--- RECORD EXTRACTS ---

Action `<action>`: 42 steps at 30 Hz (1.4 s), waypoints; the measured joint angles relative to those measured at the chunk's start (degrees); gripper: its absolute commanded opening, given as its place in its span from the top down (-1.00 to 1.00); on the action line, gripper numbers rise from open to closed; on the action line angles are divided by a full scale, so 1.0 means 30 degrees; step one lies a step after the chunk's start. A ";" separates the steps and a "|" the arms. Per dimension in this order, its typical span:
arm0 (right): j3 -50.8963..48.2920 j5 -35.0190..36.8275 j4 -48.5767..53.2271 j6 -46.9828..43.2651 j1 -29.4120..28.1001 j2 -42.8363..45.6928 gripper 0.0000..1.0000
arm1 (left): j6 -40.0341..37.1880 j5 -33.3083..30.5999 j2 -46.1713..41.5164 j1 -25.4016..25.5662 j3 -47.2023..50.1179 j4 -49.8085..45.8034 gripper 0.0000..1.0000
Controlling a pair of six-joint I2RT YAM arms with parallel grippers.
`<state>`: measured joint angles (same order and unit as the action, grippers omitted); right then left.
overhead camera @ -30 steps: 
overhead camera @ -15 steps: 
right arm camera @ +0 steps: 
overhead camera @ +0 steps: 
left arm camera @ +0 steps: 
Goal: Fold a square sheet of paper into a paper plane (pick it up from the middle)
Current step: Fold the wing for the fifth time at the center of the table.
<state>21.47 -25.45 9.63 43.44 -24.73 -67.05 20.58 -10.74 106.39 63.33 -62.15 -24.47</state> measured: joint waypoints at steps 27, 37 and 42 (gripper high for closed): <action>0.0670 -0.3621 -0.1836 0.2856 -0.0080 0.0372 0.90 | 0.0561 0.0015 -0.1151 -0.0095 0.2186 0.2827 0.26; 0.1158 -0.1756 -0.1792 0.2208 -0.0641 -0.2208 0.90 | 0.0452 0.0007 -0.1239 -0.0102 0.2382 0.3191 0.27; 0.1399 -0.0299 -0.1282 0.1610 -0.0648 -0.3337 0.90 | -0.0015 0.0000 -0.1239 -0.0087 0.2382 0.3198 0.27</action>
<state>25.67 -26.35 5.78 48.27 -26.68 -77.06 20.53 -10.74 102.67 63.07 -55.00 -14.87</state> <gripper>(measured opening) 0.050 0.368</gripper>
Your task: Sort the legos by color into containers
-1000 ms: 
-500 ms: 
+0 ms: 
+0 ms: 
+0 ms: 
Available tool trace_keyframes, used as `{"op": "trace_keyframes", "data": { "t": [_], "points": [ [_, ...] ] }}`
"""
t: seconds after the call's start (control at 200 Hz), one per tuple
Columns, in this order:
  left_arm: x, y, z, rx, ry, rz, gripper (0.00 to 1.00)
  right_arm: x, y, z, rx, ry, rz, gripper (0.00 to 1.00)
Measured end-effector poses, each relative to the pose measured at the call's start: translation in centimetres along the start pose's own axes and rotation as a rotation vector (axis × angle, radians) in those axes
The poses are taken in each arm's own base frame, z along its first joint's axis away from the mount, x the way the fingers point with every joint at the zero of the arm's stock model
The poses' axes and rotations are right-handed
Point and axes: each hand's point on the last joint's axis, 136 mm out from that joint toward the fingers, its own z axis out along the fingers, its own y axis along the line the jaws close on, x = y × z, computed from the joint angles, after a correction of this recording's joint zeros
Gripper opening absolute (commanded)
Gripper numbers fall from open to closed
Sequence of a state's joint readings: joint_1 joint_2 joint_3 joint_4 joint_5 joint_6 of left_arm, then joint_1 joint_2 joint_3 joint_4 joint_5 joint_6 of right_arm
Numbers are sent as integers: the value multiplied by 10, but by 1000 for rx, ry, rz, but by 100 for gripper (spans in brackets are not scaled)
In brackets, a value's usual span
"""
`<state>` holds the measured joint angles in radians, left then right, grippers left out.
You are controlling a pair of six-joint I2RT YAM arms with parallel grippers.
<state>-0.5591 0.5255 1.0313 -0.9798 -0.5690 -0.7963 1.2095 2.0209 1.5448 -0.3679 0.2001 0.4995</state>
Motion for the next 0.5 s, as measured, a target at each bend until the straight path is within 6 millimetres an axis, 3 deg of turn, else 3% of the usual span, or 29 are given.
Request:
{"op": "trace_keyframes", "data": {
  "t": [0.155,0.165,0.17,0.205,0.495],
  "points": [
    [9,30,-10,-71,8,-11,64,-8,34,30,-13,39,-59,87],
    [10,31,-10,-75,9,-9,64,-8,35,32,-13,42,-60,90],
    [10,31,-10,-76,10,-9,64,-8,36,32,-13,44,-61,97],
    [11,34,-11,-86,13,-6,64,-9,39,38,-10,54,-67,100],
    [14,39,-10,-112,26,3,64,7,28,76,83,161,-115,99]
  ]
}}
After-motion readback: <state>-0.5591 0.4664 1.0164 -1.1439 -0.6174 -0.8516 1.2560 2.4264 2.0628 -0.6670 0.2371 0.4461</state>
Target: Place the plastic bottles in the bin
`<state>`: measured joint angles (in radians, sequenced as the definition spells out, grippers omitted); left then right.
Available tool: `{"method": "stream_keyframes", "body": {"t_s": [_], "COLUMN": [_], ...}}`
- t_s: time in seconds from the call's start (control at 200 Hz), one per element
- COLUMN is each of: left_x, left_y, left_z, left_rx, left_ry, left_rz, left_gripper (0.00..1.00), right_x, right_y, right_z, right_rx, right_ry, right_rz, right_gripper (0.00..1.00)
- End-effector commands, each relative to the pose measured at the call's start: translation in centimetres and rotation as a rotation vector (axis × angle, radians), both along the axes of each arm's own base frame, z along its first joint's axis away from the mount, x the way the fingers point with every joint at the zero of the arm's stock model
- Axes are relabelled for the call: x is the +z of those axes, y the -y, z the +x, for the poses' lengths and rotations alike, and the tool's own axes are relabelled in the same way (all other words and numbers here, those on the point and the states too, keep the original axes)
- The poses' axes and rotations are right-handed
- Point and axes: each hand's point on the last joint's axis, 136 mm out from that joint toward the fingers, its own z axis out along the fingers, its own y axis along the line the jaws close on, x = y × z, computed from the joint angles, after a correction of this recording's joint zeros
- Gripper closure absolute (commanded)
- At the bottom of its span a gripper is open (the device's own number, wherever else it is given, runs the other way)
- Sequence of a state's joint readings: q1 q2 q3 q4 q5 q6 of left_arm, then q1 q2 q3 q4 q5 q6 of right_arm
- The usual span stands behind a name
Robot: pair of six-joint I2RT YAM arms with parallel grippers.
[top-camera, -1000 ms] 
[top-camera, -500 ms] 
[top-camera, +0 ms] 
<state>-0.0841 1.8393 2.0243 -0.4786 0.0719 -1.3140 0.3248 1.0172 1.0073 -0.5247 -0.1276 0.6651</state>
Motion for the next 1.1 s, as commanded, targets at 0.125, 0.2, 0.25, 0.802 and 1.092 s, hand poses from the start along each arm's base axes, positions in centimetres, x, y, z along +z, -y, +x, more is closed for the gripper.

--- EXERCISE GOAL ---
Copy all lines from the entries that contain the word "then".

--- OUTPUT BELOW ---
`<state>`: measured joint angles (same order and unit as the action, grippers omitted); right then left.
Sequence of a state's joint readings: joint_1 joint_2 joint_3 joint_4 joint_5 joint_6 of left_arm, then joint_1 joint_2 joint_3 joint_4 joint_5 joint_6 of right_arm
`<state>` holds the measured joint angles in radians, left then right, grippers left out.
`<state>`: measured joint angles (in radians, sequenced as the definition spells out, grippers omitted); left then right.
- Sequence of a state's joint readings: q1 q2 q3 q4 q5 q6 of left_arm, then q1 q2 q3 q4 q5 q6 of right_arm

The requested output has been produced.